╭─ Data listing

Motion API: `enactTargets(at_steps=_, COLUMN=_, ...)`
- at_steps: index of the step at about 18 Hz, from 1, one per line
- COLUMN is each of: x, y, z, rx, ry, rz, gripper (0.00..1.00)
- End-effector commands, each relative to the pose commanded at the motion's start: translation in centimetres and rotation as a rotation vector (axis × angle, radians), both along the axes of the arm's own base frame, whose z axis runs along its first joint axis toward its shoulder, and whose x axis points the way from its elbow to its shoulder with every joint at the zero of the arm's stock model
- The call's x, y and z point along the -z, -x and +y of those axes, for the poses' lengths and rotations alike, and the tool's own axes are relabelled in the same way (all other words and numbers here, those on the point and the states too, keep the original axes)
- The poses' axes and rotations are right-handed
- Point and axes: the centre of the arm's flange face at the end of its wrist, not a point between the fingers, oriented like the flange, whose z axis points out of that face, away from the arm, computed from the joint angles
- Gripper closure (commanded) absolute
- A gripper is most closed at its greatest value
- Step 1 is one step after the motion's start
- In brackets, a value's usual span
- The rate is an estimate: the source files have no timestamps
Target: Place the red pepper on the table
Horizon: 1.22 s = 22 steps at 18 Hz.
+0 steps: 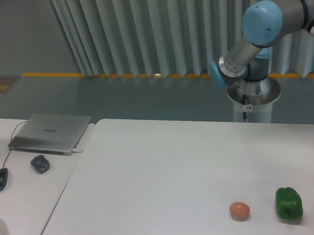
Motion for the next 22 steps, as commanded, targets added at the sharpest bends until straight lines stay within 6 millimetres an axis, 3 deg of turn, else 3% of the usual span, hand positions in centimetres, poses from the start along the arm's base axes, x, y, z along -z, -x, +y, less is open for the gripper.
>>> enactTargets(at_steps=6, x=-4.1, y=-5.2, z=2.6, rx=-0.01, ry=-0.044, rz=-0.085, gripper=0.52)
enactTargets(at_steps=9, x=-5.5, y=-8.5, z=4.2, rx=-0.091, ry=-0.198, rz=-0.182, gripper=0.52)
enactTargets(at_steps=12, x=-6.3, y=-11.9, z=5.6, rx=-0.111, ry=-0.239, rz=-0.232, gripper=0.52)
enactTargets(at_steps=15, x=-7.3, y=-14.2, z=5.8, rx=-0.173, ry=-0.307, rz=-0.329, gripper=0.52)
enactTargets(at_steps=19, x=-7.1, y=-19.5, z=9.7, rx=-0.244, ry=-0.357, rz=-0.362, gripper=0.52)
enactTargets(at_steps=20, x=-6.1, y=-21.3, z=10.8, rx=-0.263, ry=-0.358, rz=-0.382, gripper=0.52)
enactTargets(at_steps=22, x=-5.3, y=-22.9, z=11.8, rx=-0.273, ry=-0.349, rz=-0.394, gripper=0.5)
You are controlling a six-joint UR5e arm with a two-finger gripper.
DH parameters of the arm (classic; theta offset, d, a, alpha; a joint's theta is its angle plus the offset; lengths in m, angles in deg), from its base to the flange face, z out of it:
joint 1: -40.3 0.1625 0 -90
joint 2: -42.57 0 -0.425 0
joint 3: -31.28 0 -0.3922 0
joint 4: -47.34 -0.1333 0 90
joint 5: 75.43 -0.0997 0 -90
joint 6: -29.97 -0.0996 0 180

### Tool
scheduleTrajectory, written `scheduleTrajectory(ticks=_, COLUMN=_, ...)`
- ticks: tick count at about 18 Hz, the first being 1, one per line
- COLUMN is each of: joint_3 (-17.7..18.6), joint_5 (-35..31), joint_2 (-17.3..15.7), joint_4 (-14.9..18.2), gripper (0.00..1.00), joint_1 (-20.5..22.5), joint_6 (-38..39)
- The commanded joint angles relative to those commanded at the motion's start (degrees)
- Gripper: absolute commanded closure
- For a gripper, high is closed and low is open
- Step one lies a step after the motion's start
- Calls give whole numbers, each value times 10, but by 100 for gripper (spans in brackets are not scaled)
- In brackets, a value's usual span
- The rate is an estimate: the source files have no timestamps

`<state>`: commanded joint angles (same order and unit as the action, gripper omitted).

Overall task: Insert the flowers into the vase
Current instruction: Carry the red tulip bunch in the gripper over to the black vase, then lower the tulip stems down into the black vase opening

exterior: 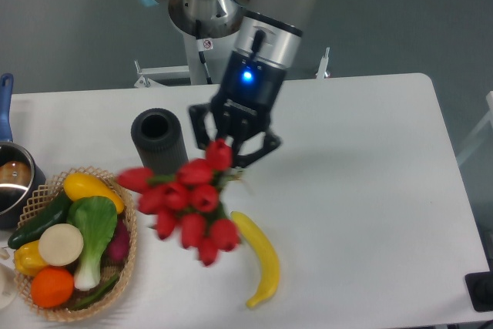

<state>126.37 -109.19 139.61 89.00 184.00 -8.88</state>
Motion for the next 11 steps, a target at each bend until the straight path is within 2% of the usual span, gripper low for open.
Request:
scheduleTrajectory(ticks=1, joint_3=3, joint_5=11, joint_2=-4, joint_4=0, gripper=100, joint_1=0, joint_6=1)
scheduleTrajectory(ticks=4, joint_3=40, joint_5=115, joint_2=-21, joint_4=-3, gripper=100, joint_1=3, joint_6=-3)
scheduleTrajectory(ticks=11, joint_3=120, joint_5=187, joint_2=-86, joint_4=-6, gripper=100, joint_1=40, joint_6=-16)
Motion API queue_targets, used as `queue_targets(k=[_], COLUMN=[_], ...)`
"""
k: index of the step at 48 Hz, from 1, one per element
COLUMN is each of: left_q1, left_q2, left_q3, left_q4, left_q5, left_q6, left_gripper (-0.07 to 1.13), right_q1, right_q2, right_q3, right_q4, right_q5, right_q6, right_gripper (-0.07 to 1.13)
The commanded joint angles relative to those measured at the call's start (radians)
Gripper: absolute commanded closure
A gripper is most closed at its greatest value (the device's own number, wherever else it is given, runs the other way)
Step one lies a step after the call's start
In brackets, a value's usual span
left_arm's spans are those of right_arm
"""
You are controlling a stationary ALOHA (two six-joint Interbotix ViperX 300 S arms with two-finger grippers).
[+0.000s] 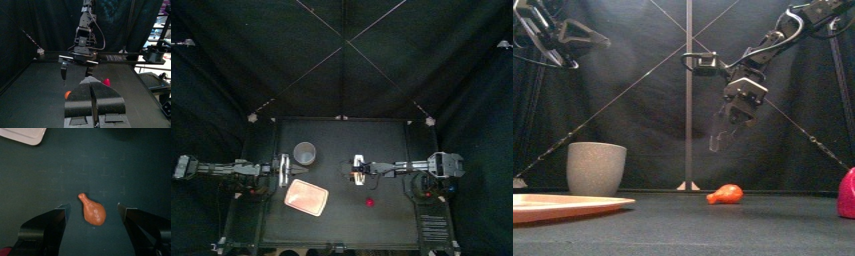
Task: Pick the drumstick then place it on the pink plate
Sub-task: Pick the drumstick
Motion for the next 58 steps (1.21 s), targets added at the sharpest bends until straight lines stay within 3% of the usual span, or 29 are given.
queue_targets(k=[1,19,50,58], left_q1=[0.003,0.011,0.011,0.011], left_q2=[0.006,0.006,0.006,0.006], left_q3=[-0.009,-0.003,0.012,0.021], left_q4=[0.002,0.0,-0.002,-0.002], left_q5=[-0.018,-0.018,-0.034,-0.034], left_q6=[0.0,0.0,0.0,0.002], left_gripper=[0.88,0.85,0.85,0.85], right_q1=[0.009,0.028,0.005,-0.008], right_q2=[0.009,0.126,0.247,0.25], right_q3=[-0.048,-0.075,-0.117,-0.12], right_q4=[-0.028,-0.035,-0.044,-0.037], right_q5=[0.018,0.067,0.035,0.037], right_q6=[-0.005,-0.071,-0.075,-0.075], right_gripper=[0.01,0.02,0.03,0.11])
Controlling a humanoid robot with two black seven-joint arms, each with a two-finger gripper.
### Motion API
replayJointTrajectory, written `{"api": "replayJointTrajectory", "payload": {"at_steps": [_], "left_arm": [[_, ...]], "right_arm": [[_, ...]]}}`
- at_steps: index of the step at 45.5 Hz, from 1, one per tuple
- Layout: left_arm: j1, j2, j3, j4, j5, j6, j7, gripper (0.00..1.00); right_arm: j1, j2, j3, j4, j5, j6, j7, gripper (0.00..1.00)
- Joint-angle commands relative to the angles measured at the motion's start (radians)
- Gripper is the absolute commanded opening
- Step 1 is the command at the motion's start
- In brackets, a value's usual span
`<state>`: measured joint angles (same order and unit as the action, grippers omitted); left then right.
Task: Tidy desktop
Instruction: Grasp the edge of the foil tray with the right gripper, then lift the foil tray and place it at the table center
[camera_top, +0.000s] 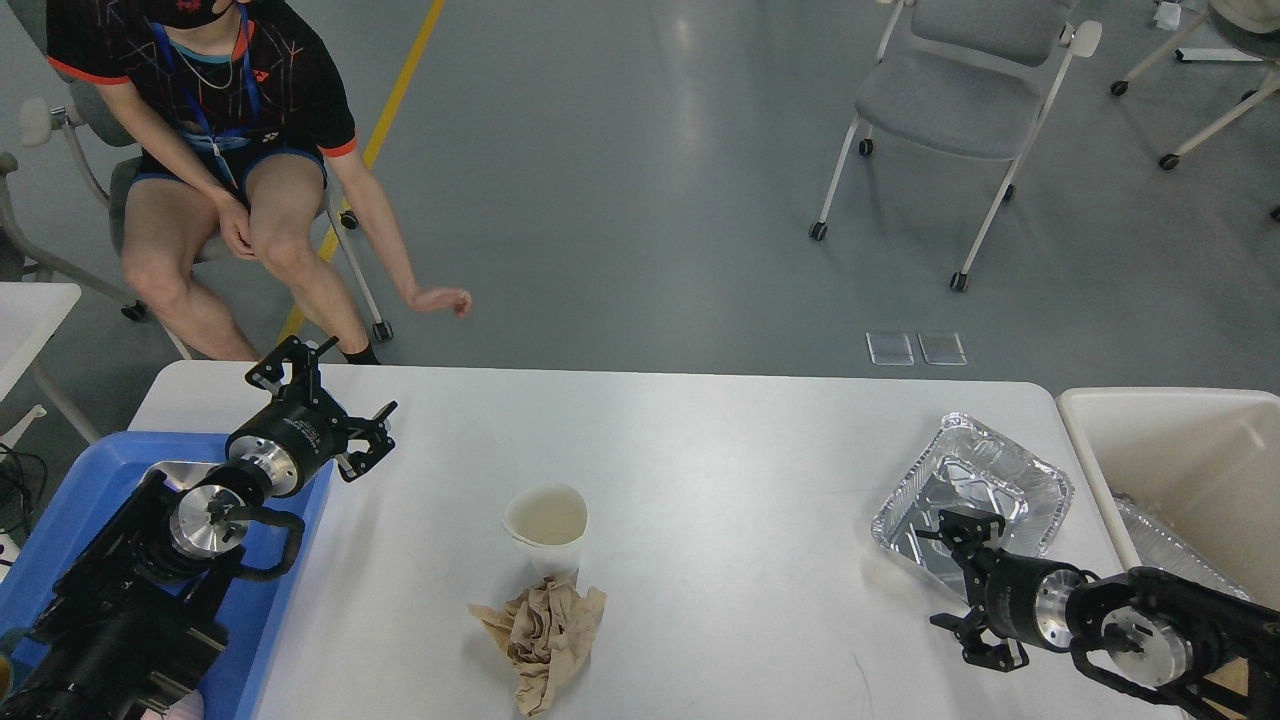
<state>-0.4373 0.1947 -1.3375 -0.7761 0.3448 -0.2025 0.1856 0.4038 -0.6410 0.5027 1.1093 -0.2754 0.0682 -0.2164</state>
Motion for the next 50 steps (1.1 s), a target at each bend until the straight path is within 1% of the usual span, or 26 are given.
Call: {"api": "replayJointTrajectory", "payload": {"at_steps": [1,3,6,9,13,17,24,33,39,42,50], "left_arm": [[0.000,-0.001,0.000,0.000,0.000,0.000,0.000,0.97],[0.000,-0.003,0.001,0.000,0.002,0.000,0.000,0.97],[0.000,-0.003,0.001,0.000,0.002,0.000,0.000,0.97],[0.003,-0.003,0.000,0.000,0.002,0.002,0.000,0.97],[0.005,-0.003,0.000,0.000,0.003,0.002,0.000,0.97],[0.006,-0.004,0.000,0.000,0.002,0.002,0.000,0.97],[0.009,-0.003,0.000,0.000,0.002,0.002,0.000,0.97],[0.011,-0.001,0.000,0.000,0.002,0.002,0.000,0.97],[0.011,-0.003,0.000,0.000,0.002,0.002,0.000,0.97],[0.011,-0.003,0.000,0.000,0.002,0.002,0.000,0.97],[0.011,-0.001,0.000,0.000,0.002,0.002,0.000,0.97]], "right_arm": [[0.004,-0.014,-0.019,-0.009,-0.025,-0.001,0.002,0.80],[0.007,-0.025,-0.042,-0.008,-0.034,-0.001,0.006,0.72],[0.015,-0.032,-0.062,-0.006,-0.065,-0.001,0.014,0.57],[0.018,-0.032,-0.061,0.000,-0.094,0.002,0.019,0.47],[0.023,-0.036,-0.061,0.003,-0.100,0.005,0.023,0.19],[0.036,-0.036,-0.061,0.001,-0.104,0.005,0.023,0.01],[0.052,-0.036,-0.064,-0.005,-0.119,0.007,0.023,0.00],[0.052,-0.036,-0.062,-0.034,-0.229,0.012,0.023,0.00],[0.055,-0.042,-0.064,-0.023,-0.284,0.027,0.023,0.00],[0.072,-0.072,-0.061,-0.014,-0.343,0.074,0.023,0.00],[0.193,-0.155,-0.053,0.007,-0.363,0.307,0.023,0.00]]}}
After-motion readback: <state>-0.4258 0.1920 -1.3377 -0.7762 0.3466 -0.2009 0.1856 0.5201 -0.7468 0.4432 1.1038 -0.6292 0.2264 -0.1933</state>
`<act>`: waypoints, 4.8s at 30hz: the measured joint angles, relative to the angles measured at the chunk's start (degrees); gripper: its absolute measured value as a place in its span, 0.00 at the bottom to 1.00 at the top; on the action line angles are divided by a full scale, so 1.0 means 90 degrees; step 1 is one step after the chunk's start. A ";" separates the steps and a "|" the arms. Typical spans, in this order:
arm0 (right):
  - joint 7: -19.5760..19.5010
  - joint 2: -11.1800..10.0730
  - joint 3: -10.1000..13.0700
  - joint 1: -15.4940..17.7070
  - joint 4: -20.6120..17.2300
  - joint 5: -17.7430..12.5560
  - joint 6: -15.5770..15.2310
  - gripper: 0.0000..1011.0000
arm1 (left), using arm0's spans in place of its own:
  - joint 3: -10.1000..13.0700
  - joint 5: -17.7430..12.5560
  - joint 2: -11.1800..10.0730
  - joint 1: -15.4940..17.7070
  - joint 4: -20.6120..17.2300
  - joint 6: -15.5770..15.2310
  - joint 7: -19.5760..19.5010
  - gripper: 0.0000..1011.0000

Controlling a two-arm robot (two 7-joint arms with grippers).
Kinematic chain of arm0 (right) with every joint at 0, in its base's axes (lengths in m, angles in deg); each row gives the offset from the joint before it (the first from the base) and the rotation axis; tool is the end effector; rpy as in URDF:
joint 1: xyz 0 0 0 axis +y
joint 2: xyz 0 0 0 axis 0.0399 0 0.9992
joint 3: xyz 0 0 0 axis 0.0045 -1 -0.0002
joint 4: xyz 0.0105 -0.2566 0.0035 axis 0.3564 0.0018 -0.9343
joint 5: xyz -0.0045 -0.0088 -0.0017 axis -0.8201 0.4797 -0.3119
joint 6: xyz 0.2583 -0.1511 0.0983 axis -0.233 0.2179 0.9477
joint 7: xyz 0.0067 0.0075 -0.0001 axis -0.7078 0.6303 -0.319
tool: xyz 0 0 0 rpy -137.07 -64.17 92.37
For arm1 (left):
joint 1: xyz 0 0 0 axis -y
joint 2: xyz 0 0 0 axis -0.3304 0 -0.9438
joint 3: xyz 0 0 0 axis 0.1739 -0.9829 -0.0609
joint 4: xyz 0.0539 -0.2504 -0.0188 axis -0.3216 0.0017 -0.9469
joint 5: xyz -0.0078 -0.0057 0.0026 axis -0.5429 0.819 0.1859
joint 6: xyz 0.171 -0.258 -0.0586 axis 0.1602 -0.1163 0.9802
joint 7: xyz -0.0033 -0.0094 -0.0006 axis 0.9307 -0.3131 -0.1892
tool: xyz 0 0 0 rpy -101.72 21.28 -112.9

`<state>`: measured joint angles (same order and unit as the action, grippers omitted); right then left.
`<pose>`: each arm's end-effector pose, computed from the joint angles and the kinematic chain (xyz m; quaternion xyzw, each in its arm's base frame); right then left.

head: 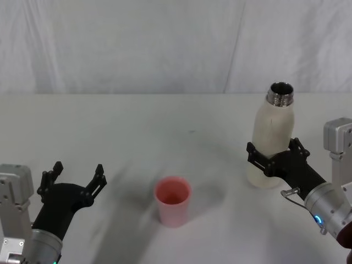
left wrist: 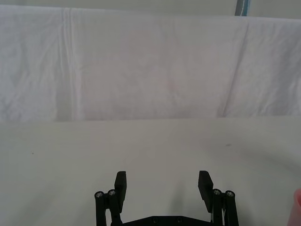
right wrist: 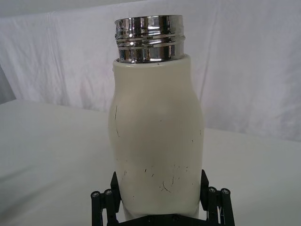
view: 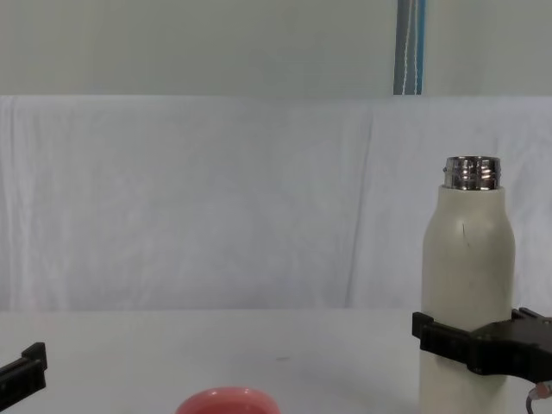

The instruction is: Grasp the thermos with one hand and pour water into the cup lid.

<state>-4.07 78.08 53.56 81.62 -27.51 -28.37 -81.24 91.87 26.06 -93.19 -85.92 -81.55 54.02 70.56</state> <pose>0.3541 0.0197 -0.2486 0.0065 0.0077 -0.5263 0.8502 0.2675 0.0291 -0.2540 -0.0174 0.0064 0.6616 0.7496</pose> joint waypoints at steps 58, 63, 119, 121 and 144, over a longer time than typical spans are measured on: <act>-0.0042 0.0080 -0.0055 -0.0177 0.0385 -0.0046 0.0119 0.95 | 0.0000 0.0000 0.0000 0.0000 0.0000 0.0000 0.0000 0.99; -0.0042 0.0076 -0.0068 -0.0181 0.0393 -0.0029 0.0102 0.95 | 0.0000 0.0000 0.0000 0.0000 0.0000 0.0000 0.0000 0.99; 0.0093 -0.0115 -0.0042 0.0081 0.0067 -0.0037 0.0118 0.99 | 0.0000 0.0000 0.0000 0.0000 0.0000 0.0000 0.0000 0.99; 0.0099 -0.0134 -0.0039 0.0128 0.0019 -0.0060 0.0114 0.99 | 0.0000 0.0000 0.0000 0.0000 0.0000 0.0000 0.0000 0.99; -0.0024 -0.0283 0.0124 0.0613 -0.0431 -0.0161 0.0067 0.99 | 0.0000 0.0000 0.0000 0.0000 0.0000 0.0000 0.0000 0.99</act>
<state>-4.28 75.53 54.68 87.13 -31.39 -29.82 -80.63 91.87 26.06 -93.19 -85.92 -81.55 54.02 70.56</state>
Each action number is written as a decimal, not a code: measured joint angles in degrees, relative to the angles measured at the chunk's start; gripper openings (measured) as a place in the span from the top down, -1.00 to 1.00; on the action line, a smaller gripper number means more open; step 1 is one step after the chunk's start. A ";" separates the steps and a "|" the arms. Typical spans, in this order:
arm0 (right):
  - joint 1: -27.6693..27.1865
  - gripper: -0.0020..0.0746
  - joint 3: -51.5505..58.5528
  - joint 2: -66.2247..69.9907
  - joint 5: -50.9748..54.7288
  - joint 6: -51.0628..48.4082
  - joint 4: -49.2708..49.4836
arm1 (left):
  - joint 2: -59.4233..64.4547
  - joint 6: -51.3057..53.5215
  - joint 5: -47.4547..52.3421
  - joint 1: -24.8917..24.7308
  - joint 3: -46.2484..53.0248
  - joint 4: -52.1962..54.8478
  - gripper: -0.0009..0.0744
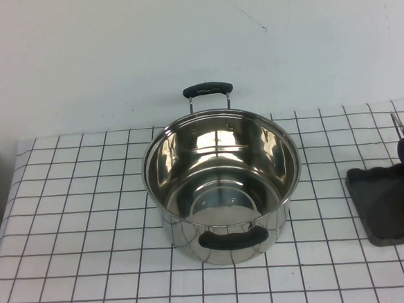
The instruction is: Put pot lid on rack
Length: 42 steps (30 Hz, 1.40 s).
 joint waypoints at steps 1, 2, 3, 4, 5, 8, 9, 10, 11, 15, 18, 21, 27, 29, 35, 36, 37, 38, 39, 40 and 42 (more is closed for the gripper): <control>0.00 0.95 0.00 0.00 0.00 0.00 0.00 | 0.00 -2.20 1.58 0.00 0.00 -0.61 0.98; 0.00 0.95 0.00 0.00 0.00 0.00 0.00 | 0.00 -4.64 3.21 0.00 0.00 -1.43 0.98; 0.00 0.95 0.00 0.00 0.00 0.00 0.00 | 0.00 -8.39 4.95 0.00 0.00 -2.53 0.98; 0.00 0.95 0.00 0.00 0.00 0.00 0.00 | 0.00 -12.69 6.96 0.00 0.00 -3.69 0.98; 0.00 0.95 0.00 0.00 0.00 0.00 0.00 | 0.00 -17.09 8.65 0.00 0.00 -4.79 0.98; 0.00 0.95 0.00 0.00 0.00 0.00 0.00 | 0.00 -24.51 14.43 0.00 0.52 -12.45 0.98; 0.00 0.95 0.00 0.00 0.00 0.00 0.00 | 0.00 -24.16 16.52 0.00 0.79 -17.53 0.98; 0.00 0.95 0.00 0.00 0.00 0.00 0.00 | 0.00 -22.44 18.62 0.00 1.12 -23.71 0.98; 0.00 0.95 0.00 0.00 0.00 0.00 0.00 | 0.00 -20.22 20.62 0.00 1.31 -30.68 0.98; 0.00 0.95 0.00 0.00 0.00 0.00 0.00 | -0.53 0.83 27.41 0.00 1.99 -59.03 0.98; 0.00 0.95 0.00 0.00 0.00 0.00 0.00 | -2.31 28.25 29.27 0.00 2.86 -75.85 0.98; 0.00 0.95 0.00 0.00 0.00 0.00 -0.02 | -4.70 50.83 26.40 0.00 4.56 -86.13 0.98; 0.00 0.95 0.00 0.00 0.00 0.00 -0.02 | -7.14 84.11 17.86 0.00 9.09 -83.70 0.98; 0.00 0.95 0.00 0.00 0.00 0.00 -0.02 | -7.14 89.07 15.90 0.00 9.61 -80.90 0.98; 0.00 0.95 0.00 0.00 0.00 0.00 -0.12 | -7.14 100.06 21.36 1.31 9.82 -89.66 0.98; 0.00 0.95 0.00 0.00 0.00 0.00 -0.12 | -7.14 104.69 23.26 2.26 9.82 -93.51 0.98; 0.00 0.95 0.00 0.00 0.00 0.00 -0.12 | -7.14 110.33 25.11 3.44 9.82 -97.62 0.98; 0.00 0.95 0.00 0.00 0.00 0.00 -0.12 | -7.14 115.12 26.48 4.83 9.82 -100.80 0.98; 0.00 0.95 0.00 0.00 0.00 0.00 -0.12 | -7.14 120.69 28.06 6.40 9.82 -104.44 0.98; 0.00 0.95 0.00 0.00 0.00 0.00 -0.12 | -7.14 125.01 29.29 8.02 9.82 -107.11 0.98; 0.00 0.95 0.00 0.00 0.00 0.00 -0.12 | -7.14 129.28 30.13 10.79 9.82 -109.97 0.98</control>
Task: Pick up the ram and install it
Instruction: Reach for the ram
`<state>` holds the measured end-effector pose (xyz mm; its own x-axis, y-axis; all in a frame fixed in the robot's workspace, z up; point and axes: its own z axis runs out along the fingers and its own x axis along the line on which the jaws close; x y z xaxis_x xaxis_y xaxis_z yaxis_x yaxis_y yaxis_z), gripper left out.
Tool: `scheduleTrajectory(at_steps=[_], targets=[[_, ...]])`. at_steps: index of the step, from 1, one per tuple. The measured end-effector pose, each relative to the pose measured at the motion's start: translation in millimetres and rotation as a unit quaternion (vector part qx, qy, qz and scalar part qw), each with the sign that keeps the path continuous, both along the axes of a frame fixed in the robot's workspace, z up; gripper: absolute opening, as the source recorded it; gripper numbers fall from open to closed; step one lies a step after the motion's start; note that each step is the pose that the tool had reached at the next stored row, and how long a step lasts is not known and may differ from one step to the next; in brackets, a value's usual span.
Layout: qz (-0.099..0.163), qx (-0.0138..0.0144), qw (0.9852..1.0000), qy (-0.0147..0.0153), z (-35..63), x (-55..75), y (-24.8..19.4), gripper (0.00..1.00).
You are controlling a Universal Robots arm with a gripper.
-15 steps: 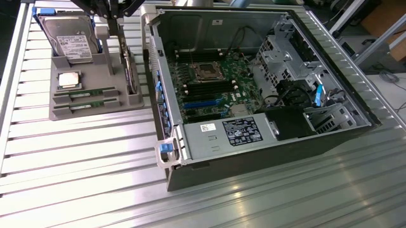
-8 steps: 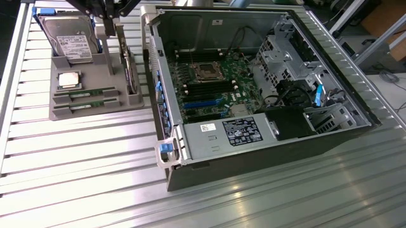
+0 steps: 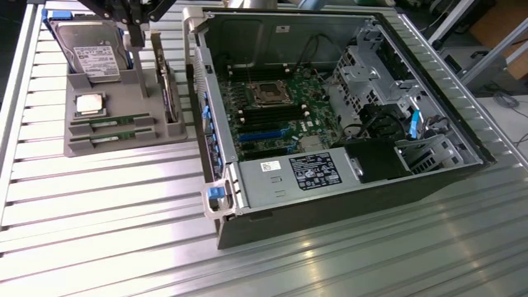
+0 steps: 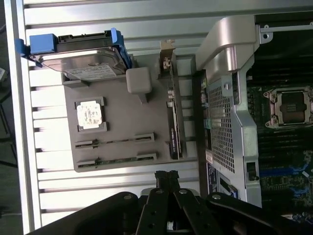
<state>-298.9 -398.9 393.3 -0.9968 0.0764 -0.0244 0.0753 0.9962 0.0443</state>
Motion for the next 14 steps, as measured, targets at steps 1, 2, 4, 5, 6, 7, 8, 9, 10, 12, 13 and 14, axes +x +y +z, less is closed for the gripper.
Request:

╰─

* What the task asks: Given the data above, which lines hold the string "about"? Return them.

* Result of the task:
- at_steps: index of the step at about 18 Hz, from 1, one per line
- ticks: tick count at about 18 Hz, the first being 1, one per line

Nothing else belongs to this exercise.